Price rise plan could be reversed

Thames WaterPlanned price hikes by Thames Water could be reversed after the industry regulator attacked the company's performance and its demand for extra money.

Thames Water wants permission for a one-off bill increase of up to 8% in 2014/15 - equivalent to £29 - because more customers are struggling to pay their bills and it is having to fund a super sewer under London.
But Ofwat today turned the tables on the company, saying it is exploring whether it has benefited from ultra-low cost of borrowing for big corporations, and if it can claw back money for its 14 million customers.
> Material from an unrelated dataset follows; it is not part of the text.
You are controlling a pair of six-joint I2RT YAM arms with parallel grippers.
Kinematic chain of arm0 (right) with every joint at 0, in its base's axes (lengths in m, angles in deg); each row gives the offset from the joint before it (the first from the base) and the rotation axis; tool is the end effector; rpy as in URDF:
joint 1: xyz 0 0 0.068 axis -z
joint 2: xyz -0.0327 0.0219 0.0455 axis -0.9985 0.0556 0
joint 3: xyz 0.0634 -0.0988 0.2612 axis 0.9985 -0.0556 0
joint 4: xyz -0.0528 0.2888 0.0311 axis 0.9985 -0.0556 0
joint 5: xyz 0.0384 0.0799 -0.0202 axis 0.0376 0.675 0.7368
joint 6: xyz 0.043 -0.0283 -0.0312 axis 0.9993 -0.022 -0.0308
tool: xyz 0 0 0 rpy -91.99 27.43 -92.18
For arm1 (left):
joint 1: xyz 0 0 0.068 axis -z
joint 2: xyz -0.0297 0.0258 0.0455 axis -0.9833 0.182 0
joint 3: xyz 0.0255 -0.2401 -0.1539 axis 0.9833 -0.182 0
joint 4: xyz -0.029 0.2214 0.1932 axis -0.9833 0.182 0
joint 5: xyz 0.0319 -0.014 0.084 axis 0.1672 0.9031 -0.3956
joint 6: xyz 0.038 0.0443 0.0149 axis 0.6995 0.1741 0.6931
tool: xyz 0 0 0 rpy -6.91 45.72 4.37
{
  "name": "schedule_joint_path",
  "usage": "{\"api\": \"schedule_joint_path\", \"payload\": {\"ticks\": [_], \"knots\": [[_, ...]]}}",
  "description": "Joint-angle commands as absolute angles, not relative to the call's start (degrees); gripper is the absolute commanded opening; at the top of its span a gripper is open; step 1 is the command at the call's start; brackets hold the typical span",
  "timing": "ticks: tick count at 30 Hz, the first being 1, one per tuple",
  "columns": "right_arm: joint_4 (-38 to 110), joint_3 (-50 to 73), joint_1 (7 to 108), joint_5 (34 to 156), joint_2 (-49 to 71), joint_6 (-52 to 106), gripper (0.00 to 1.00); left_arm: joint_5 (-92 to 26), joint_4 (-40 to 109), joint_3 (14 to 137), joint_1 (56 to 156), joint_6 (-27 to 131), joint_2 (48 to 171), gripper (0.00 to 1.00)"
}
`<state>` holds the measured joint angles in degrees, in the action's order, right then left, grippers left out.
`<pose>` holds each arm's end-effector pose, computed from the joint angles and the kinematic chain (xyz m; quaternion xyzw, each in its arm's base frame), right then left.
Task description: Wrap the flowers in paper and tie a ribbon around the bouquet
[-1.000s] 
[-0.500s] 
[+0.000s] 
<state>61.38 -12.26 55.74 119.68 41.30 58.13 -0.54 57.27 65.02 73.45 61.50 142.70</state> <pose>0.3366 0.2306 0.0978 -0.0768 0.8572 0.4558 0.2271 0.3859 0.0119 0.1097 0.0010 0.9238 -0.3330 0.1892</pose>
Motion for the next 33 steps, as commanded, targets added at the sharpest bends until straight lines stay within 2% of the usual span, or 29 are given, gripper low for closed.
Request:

Ofwat launched counter-claims against Thames Water as it believes it has made "substantial savings" by doing less than expected to tackle sewer flooding.

A major investment programme in sewage treatment has also dragged on too long, it said, despite customers being charged for the improvements.

And it said some of Thames Water's sewerage network is not hitting performance targets.

Ofwat chief regulation officer Sonia Brown said: "We have been clear that we would challenge Thames' proposed bill increase. So we are looking to see if there are areas where we can claim money back for customers."

The current average Thames Water household bill is around £354 a year.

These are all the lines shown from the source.